Some colleagues pushed me a bit and asked whether what I was still seeking was a thinking that led to better action, so the thinking was important but still nonetheless produced an action beyond it that judged it to be worthwhile. I think holding this distinction so strongly is what supports widely-held critical views of the “ivory tower” of the academy to which philosophers are perhaps guilty of, themselves wanting to maintain this distinction in order to be allowed to think unencumbered by any connection to action. Perhaps this is why, as Chris Long recently commented on Eric Schliessser’s blogpost about the recent dustup over a reporter live tweeting a lecture by Martha Nussbaum, philosophers are uncomfortable with being public–it exemplifies the sense in which thinking can be acting if that means that it does something. It is this way that thinking does something that I want to support as being acting and not merely instrumental for acting.

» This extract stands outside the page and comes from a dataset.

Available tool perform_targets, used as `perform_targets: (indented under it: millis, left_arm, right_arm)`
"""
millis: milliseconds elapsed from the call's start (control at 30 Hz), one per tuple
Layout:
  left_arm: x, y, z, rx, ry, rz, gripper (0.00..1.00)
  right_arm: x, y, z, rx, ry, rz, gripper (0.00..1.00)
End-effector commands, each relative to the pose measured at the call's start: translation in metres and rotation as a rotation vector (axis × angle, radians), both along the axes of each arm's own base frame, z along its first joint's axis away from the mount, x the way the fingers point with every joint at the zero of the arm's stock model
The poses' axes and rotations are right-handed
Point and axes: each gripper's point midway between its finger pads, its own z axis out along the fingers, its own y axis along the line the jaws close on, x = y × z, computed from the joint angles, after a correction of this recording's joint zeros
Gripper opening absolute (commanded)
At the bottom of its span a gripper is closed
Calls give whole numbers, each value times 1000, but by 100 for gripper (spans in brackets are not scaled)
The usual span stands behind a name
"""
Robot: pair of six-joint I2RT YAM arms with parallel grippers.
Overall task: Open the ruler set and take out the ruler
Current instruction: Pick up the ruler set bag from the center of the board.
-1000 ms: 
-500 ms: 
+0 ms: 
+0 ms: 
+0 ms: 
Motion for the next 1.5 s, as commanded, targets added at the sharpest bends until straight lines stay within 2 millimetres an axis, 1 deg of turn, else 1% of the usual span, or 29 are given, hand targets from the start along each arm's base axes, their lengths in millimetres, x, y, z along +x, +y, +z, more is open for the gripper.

My own story is instructive here, I think. Before I came to graduate school, I was involved in the election campaigns of Sen. Rick Santorum (R-PA) and Pres. George W. Bush in 2000. As a native of Philadelphia, I cared very much about urban issues, but I thought that Republicans had better answers to those questions because human beings were basically greedy, so markets could offer solutions and that individuals pre-existed community. Reading Plato and Hegel in graduate school changed my thinking, but it didn’t just change my mind. Reading these thinkers, made me think. Plato and Hegel made me realize I hadn’t been thinking. I’m not saying that only those who are thinking will come to agree with me. But I do think that those who are thinking and not ideological will have a harder time being dogmatic and that such a position changes their way of being in the world. On this point, I’m with Socrates.
I was with you up until your confession re: Santorum and Bush; at that point, I threw up in my mouth a little bit. I guess we’ve all sinned along the way, but those were real doozies. Great blog, though!
Wow, I also had no idea you were a Republican. I love faculty development work. Glad you are taking part.
To be clear, I am not currently a Republican. But I was.